Gedankenverloren starrt er aus dem Fenster vor ihm. Glitzernde Schneeflocken tanzen vor dem tiefblauen Hintergrund des Nachthimmels – oder ist es schon Morgen? Die spitzen Dächer der St. George’s Church auf der gegenüberliegenden Straßenseite sind leicht mit winterweißem Puder bedeckt. Er nimmt sein Smartphone in die Hand und schaltet es an. 4:25 Uhr. Dann prüft er seine Nachrichten, vielleicht hat seine beste Freundin ihm geschrieben. Nichts. Sie muss mittlerweile schlafen.
Es ist spät – oder sehr früh –, aber er muss einfach mit jemandem reden. Sein Bruder wird genervt sein, wenn er ihn anruft, aber Giovanni ist fast immer genervt von ihm. Also wählt Nino seine Nummer und hält sich wartend das Handy ans Ohr.
»Was ist los?« Die heisere Stimme seines Bruders erklingt sofort am anderen Ende der Leitung.

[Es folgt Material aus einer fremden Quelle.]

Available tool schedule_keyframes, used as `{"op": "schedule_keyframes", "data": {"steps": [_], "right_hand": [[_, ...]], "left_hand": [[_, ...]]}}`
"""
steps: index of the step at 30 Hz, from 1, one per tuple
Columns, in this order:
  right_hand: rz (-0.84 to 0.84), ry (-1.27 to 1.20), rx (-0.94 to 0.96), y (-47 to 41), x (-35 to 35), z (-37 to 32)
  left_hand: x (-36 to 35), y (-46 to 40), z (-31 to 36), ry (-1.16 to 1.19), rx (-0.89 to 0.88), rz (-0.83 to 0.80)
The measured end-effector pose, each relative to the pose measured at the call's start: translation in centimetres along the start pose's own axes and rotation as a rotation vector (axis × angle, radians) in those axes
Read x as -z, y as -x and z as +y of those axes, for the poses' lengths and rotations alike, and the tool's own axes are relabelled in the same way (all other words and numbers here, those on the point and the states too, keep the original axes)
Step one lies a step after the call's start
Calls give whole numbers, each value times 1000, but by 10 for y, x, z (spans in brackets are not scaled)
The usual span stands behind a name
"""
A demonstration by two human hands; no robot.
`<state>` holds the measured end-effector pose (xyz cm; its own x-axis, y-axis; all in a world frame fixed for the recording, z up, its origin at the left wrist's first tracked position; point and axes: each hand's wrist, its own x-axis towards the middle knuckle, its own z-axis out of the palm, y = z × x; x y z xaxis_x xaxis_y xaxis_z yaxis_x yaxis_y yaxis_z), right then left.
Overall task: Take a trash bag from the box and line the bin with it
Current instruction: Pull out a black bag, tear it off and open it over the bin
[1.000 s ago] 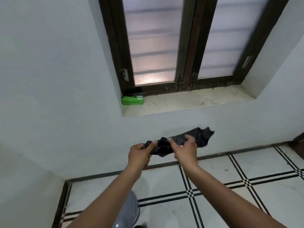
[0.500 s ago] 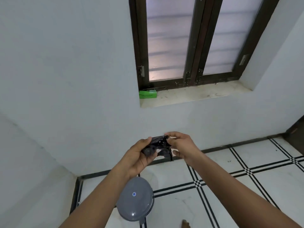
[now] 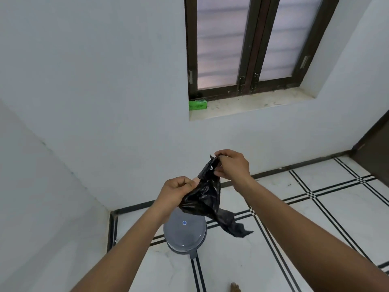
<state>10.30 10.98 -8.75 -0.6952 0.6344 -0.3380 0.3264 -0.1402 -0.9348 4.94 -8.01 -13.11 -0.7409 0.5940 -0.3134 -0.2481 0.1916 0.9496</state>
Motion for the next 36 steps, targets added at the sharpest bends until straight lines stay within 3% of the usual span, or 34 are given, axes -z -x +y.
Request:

»Genau genommen nichts, aber …«
»Warum zum Teufel rufst du mich dann morgens um halb vier an?«
Nino beugt sich vor, die Ellbogen stützt er auf die Oberschenkel, und fährt sich angespannt mit der Hand durchs Haar. »Fliegst du heute nicht nach Russland?«
»Ja.«
»Okay. Ich wollte dich was fragen, bevor du sechs Stunden lang im Flugzeug sitzt und anschließend das ganze Wochenende in Meetings bist.« Nino massiert sich energisch den Kopf, wobei ein wildes Durcheinander in seinen kupferfarbenen Haaren entsteht. Plötzlich ist die Leitung still. Abrupt setzt er sich auf wie ein besorgtes Erdmännchen. »G?«
»Ich warte darauf, dass du mir sagst, was du willst«, sagt Giovanni. »Du rufst nur an, wenn irgendwas nicht in Ordnung ist. Also, was ist es?«
Nino atmet tief ein. Immer wenn er mit seinem älteren Bruder spricht, fühlt er sich, als wäre er auf einem dieser drehbaren Räder auf einem altertümlichen Zirkus befestigt. Die Art Rad, die mit Messern beworfen wird. »Ich habe dir nichts davon erzählt, aber ich bekomme seit einiger Zeit seltsame Einladungen von einem der aristokratischen Vampire hier.«
»Was für seltsame Einladungen?«
»Da steht irgendwas vom Bekräftigen einer Verbindungszeremonie …«
»Scheiße.« Giovanni atmet hörbar aus. »So was machen die noch in England? Wie verdammt seltsam. In Mailand haben wir das seit dem frühen 18. Jahrhundert nicht mehr gemacht. Abartig.«
»Ist das, was ich denke, was es ist?«, fragt Nino. »Ich habe versucht es zu googlen, habe aber zu ›Verbindungsbekräftigung‹ nichts gefunden.«
»Kleiner, du wirst im Internet auch nichts zu dem veralteten Mist der Vampiraristokratie finden. Schlag mal ›Beischlafzeremonie‹ nach. Ist ziemlich ähnlich, objektiv betrachtet jedenfalls.«
Nino lässt sich wieder zusammensacken und unterdrückt ein Stöhnen. Das hat er bereits nachgeschlagen.
»Hast du die Einladung angenommen?«, fragt Giovanni.